Start of Material provided

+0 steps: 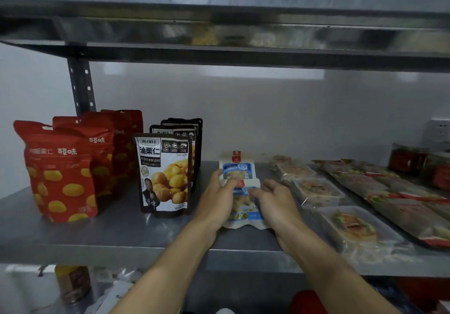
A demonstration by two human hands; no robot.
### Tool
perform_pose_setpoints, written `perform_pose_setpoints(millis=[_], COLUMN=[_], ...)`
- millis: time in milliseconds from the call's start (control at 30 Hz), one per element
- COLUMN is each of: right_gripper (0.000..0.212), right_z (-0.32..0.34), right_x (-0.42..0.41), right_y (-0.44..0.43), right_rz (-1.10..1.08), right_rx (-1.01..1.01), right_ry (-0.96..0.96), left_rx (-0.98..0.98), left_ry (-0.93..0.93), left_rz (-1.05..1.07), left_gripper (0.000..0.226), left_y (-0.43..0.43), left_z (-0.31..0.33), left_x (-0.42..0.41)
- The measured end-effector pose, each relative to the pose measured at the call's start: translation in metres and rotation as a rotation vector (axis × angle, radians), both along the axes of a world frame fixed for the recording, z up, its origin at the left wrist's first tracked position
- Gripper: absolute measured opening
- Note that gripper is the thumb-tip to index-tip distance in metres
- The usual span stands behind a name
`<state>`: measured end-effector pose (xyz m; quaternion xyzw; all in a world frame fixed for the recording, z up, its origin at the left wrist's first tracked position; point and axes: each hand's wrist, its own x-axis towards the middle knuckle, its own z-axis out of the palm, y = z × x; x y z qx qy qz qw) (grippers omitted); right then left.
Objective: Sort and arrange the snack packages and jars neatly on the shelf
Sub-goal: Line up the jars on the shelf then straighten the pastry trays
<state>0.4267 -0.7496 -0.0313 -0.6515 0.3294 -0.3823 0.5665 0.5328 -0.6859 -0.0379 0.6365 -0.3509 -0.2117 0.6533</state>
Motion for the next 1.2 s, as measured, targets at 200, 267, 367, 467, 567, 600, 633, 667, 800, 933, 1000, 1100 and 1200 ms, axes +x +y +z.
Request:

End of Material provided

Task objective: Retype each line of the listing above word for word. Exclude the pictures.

The answer:
+0 steps: 
A demonstration by two human hands; no robot.
### Tool
perform_pose_setpoints, written `perform_pose_setpoints(millis=[_], COLUMN=[_], ...)`
- millis: time in milliseconds from the call's start (control at 30 Hz), one per element
- COLUMN is each of: right_gripper (0.000..0.212), right_z (-0.32..0.34), right_x (-0.42..0.41), right_y (-0.44..0.43), right_rz (-1.10..1.08), right_rx (-1.01..1.01), right_ry (-0.96..0.96), left_rx (-0.98..0.98), left_ry (-0.93..0.93), left_rz (-1.05..1.07), left_gripper (0.000..0.226), left_y (-0.43..0.43), left_z (-0.31..0.33), left_x (-0.42..0.41)
- The measured end-effector pose, each relative to the pose measured at the call's start: translation in metres and rotation as a rotation vector (axis × angle, radians), both along the axes of a world frame fixed for the recording, z up, its origin at the left wrist's first tracked position
- Gripper: absolute measured opening
- Note that gripper is the thumb-tip to index-tip distance in metres
- The usual span stands behind a name
`<state>`: measured end-effector pose (xyz m; quaternion xyzw; all in a world frame fixed for the recording, z up, its origin at the left wrist's first tracked position; point and axes: each hand's wrist, its own x-axis towards the middle knuckle, its own z-axis out of the palm, y = z × x; x y z qx qy qz qw) (grippers omitted); right then left.
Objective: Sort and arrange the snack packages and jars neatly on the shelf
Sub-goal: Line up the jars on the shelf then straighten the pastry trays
<state>0.4267 -0.7496 -0.0313 -0.6515 0.3294 -0.3823 0.5665 0.5328 -0.6859 -0.0379 0.6365 -0.3509 -0.2117 0.6533</state>
Motion for the next 1.2 s, as measured, targets at 200, 267, 367, 467, 567, 600, 633, 667, 800, 933, 1000, 1100 and 1200 ms, axes +x +y +z.
Request:

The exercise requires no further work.